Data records
..........
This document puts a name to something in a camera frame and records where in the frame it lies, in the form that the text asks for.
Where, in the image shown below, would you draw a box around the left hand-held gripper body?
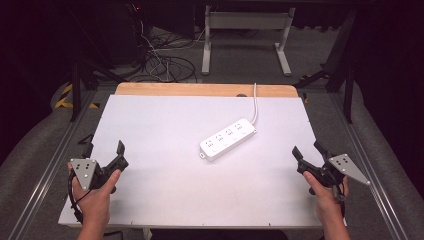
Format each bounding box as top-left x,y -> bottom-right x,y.
69,155 -> 130,192

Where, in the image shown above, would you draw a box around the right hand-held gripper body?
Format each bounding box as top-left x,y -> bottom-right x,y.
296,153 -> 372,189

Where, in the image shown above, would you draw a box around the person's left hand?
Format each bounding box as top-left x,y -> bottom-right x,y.
67,162 -> 123,225

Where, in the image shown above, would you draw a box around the person's right hand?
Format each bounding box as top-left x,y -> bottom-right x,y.
302,170 -> 350,225

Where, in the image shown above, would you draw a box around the yellow black hazard tape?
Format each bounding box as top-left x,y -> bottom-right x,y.
54,83 -> 101,110

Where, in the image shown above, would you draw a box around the black metal stand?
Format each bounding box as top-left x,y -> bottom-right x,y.
65,9 -> 128,123
294,9 -> 358,125

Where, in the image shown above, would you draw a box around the white board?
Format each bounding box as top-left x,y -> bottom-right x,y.
57,94 -> 326,230

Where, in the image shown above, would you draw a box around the white power strip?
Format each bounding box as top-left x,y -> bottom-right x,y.
199,117 -> 258,163

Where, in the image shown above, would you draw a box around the wooden table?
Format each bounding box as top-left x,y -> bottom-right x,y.
114,82 -> 299,99

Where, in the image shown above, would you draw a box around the person's dark trousers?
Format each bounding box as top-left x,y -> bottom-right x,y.
149,228 -> 292,240

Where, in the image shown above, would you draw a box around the aluminium rail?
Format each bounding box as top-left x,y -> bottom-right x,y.
6,90 -> 101,240
327,91 -> 410,240

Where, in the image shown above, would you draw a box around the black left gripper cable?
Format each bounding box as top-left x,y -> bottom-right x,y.
67,171 -> 92,225

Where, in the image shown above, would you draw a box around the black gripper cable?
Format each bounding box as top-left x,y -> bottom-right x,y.
67,171 -> 92,225
332,182 -> 347,221

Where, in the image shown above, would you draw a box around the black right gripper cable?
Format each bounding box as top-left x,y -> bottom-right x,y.
332,182 -> 347,221

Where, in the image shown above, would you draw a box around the white power strip cable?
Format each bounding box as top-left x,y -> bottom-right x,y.
250,82 -> 260,126

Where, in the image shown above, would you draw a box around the bundle of floor cables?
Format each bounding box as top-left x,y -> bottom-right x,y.
127,19 -> 207,84

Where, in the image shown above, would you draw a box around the white metal desk frame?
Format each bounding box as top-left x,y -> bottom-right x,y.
..........
ABOUT THIS EXERCISE
Go through the records above and, whenever a line includes the word "body", copy it.

ANSWER AREA
Where, in the image shown below, would you draw a box around the left hand-held gripper body?
Where, in the image shown above, would you draw a box around the right hand-held gripper body?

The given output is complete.